3. Using charcoal as a whitener
A charcoal and baking soda combination has gained popularity as an effective at-home whitener, but dentists don’t understand why: there is no evidence that shows charcoal is effective, let alone safe for the teeth.
4. Filing teeth to reshape them
Early on in the pandemic, filing teeth was among the dental trends popular on TikTok, with one poster saying “A lot of people started cutting their own hair, I became my own dentist” about the practice. Teeth-filing is dangerous in ways those thinking of doing it might not realize: grinding down the enamel and alters tooth structure, making it easier for cavities and nerve damage to develop.

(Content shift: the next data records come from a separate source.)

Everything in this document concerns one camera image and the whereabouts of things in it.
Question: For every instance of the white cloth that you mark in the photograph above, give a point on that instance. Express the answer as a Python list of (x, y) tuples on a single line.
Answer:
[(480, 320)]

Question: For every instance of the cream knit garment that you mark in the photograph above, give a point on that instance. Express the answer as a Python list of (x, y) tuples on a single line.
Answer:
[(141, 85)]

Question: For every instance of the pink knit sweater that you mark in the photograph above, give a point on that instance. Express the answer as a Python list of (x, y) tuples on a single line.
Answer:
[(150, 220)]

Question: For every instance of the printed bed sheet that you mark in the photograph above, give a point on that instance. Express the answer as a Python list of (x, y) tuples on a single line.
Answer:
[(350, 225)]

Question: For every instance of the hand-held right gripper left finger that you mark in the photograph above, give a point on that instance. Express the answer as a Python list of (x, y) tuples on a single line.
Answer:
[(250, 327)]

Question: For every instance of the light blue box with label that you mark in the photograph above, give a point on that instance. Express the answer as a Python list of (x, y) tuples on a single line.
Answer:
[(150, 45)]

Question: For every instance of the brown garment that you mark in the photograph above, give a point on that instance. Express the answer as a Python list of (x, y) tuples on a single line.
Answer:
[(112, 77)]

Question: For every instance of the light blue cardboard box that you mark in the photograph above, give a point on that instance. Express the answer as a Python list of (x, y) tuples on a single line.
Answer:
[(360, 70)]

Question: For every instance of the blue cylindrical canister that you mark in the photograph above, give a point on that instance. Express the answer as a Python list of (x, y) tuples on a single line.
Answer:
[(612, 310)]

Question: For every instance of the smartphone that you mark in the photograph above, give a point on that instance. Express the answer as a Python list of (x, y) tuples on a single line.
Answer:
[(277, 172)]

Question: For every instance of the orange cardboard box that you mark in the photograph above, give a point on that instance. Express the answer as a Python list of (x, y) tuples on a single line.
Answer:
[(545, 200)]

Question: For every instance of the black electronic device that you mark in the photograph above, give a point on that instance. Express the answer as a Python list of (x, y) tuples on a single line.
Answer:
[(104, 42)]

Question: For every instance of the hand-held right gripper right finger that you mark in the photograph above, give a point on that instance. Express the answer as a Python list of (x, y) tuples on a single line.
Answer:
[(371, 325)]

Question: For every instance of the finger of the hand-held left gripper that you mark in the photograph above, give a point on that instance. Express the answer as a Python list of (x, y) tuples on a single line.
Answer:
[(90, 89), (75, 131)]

5. Whitening with Magic Eraser
Briefly rubbing a sponge over the teeth to whiten them sounds harmless enough, right? Wrong—Magic Eraser-type sponges are made from Melamine foam, which contains chemicals that become abrasive when wet. If you have any remaining doubts about the practice, just read a Magic Eraser box. The health and safety warning reads, “Do not use on skin or other parts of the body”—including the teeth.
6. “Oil pulling” for oral health
The practice of oil pulling—swishing oil in the mouth to remove bacteria or whiten teeth—is no social media trend; it’s been around since ancient times. And unlike some of the more recent trends, there’s little actual danger to the practice. But there may also be little point: According to the American Dental Association (ADA), currently there are no reliable scientific studies to show that oil pulling reduces cavities, whitens teeth, or improves oral health and well-being.